About this task. Make an exact copy of the lines starting at the top of the listing below and ending at the line that contains "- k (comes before", inclusive.

◇ ◇ ◇ ◇ ◇

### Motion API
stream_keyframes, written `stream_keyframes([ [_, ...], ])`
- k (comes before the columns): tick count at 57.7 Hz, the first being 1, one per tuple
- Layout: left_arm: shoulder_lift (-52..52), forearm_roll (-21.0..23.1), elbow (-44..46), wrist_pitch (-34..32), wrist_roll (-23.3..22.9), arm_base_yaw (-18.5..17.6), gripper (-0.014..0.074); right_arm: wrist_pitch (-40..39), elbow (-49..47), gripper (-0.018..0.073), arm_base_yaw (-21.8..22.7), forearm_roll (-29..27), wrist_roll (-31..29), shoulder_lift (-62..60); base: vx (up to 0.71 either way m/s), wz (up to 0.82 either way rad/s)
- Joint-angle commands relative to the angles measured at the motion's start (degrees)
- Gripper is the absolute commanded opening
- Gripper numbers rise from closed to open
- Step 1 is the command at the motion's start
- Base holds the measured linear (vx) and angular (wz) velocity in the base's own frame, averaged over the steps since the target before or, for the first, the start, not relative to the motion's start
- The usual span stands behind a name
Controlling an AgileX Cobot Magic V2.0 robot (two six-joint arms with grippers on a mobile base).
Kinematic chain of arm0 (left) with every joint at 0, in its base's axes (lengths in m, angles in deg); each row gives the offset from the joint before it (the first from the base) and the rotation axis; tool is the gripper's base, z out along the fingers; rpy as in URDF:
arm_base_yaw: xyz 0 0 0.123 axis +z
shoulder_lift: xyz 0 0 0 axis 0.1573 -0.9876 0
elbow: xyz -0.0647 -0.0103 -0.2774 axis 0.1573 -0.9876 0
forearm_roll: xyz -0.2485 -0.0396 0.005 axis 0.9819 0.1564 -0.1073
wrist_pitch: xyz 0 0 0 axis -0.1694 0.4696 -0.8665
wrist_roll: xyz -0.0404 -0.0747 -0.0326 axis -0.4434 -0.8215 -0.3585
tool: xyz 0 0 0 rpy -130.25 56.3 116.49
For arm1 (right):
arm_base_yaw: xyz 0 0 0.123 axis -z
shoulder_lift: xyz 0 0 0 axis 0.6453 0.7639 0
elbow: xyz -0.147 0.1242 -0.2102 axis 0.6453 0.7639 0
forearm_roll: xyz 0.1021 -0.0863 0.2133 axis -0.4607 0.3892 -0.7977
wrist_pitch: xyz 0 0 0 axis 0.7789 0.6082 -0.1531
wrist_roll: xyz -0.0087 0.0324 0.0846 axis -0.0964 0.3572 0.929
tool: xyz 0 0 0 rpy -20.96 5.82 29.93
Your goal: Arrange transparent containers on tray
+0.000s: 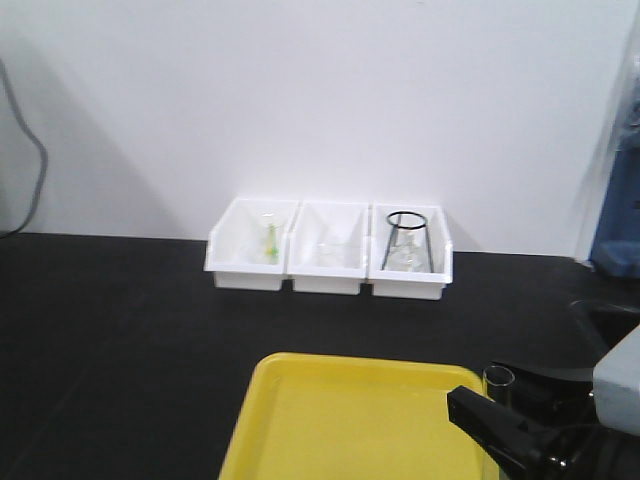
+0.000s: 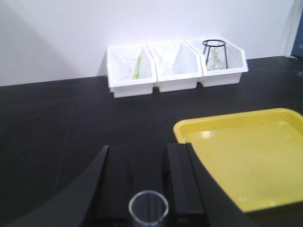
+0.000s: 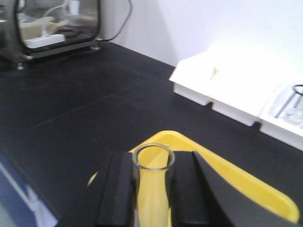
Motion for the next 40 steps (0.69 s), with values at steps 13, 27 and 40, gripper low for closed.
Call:
stream_keyframes([
  [13, -0.20, 0.29, 1.54, -4.32, -0.23, -0.34, -0.0006, -4.64, -1.76, -0.0013, 0.19, 0.31, -0.60, -0.56, 0.26, -0.42],
  [27, -0.20, 0.29, 1.54, -4.32, -0.23, -0.34, -0.0006, -4.69, -1.76, -0.0013, 0.19, 0.31, -0.60, -0.56, 0.20, -0.37],
  [40, -0.20, 0.29, 1.54, -4.32, -0.23, -0.34, -0.0006, -4.69, -1.76, -0.0013, 0.19, 0.31, -0.60, -0.56, 0.10, -0.14],
])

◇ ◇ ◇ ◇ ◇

Exercise output.
### Motion API
stream_keyframes, written `stream_keyframes([ [_, ...], ])`
- k (comes before the columns): tick count at 57.7 Hz, the first being 1, one per tuple

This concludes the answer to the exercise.